Ah, presbyopia…the visual bane of my advancing adulthood. On the surface, understanding presbyopia and its effects seems straightforward. However, to truly understand and appreciate the complexity of presbyopia, one must dive deeper. Enter Presbyopia: Origins, Effects, and Treatment.
Going well beyond the surface, the authors of this book set a goal of thoroughly explaining presbyopia; not an easy task, it turns out. But they succeed in revealing what is known about presbyopia in astounding, but necessary, detail. Using the expertise of nearly 60 scientists and clinicians, the chapters cover topics such as the physiology and behavior of the accommodation system, cues for accommodation, optical and related changes in the aging eye, role of the ciliary muscle and zonula in accommodation and presbyopia, theories of presbyopia (yes, there’s more than one), and, perhaps most interestingly, methods for presbyopia correction.

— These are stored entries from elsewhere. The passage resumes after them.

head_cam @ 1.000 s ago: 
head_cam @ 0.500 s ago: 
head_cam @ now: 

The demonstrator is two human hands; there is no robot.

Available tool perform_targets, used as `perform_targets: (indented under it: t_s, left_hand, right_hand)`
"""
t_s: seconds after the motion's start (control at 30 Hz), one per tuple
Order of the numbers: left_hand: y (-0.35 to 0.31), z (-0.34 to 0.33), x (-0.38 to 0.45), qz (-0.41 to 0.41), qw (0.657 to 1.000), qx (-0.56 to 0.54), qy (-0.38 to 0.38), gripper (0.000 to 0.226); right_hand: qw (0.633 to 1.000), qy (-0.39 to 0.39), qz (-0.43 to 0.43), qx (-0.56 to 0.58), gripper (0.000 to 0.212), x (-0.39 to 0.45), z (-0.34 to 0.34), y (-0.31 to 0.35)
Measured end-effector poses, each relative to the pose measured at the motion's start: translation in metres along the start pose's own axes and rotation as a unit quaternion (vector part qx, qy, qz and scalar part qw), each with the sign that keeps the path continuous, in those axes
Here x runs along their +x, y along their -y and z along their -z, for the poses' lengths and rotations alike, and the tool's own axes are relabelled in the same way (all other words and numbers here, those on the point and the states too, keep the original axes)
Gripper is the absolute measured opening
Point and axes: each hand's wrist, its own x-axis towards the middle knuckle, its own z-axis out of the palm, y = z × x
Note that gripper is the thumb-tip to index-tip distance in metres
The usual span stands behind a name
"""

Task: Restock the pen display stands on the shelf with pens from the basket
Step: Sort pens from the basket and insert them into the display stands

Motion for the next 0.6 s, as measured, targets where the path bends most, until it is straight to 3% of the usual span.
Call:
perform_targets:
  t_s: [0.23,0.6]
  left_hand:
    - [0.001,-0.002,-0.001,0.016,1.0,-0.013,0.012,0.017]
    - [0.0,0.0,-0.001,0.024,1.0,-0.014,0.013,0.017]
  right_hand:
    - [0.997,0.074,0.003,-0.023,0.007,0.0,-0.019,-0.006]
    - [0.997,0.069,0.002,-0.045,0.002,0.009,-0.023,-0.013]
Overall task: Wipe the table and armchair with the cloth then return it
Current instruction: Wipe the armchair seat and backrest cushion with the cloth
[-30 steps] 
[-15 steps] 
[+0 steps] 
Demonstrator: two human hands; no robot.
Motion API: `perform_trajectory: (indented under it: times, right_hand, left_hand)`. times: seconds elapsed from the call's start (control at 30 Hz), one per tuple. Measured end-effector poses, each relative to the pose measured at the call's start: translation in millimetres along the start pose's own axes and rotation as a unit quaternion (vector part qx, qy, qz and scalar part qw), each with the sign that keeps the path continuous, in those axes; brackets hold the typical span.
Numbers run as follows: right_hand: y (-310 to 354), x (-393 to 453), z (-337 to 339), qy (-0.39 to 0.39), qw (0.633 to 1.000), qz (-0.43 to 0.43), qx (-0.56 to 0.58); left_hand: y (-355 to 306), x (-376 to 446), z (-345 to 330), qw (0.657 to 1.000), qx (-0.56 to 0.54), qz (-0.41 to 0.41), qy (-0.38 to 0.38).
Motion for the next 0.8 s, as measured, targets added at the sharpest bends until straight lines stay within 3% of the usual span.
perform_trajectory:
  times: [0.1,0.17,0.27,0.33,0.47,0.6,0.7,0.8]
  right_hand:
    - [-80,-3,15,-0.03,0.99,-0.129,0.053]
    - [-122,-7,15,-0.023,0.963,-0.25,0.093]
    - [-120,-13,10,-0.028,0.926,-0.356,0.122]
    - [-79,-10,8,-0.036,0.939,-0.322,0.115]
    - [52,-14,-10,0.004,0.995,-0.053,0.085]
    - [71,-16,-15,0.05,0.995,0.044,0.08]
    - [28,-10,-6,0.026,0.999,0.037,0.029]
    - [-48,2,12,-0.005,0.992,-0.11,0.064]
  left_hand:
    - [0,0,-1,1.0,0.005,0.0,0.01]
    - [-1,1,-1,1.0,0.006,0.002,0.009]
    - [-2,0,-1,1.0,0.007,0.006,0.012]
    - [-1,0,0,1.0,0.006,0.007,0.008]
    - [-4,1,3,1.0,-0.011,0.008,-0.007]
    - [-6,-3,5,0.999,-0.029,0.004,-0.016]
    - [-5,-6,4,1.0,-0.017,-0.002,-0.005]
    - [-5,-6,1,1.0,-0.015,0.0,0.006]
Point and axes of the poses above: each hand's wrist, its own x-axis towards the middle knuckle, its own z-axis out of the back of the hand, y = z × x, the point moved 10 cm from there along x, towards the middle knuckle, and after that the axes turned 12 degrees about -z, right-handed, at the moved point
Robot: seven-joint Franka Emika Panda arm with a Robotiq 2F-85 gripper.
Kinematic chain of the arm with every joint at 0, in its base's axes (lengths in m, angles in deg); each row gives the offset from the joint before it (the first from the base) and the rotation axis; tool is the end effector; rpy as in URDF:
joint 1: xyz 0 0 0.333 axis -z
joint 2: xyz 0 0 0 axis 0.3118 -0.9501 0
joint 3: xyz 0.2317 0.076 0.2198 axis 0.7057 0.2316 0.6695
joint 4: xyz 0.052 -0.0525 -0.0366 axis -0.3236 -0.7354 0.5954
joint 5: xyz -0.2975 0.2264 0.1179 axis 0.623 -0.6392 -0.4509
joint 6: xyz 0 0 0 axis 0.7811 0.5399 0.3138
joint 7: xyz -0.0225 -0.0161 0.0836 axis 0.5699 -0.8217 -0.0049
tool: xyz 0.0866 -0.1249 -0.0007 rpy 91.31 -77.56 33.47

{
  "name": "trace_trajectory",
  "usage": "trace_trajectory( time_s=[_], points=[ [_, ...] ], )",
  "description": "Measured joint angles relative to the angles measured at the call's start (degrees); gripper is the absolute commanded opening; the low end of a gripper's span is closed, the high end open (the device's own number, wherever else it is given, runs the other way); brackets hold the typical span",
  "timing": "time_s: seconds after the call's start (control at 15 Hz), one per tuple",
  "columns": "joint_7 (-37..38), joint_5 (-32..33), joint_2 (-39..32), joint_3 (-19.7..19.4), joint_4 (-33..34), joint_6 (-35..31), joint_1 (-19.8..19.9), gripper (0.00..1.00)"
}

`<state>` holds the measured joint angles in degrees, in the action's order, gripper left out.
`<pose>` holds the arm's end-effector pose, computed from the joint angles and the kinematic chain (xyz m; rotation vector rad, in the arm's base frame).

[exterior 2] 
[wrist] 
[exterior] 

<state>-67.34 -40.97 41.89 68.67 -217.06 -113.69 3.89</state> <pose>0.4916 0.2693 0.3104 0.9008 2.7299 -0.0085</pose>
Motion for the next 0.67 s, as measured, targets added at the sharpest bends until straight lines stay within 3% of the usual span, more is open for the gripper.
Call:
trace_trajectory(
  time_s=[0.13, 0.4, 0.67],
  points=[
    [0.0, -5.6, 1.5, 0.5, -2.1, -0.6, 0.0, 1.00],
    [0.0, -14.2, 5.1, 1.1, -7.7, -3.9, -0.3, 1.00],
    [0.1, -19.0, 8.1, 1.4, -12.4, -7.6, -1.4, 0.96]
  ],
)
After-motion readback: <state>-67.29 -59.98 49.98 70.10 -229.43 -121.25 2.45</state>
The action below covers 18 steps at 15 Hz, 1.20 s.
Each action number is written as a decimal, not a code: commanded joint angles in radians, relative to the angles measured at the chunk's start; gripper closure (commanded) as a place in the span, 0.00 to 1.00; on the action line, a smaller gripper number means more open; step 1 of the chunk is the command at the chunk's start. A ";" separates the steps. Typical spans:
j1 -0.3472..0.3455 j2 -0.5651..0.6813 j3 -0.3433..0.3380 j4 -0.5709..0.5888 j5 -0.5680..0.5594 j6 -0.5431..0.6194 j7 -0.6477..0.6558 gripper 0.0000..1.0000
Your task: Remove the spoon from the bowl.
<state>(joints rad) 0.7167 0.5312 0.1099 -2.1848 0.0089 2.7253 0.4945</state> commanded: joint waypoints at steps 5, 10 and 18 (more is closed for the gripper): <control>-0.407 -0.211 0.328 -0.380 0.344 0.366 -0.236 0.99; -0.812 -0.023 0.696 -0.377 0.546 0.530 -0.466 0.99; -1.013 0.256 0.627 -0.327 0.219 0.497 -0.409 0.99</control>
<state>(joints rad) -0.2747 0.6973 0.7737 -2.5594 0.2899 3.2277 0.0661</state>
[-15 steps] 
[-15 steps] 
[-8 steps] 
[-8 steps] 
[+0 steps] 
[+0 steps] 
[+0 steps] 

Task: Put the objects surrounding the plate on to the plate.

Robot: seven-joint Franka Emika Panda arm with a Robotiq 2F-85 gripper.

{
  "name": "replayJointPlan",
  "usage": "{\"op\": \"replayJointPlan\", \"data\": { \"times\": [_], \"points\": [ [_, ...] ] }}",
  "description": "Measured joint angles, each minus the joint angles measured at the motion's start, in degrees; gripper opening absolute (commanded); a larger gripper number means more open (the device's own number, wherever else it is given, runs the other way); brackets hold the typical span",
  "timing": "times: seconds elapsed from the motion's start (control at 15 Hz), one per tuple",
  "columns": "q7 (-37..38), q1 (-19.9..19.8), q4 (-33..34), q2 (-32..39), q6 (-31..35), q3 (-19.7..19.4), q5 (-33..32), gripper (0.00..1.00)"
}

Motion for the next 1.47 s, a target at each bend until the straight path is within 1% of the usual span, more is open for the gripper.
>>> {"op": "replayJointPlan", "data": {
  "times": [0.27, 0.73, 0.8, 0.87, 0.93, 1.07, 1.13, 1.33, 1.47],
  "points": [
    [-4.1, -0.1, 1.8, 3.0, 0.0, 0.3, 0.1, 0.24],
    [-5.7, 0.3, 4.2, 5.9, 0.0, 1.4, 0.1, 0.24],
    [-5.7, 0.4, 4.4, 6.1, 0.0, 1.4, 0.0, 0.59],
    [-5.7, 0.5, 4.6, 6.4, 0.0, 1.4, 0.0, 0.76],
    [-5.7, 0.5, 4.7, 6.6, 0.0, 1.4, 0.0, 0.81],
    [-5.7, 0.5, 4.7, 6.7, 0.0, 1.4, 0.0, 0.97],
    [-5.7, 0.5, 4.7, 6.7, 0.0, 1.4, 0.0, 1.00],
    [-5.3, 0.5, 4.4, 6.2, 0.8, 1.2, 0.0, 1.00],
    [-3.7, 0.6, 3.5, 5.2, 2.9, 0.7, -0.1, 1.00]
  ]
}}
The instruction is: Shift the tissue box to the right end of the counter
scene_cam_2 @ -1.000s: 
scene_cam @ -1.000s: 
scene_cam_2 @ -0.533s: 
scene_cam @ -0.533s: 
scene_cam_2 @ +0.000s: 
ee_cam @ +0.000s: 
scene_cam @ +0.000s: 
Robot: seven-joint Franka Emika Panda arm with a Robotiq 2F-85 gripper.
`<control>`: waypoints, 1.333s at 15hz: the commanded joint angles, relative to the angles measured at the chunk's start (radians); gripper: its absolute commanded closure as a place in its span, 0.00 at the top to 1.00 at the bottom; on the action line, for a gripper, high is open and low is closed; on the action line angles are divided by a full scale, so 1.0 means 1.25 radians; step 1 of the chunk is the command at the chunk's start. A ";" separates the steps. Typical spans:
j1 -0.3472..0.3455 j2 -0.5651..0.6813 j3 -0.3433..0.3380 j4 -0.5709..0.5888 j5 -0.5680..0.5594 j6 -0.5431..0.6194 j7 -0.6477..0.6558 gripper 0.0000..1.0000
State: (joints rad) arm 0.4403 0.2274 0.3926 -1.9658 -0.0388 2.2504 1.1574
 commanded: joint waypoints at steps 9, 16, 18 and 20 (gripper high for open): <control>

With regard to presbyopia correction, there is heavy emphasis on surgical methodologies. This, however, is not an unwelcome emphasis. Spectacle and contact lens treatments are reasonably well known, and although there may be further advancements in spectacles and contact lenses, the greatest strides are being made in the surgical arena. The advancements laid out in these chapters are truly amazing, described in ample detail and include pertinent research findings. Several of the procedures described would have been pure science fiction a few years ago, such as lens refilling and femtosecond laser photodisruption of the crystalline lens for restoring accommodation. Could a cure for presbyopia be around the corner?
An appreciated aspect to this book is the amount of space devoted to evaluating the effectiveness of presbyopia correction. As we all know, it’s wonderful to hear about new treatments for presbyopia, but one must also be armed with the ability to evaluate its effectiveness. Described within this portion of the book are subjective, behavioral, and objective methods, as well as the instrumentation available for performing the evaluation. Some of the computational aspects of these chapters may be deeper than the average practitioner may want to delve into but provides the needed information to understand that effectiveness can be a matter of opinion and/or method of analysis.
All in all, this is a very comprehensive review of the current knowledge about presbyopia and its treatment. For those interested, it is well worth the read.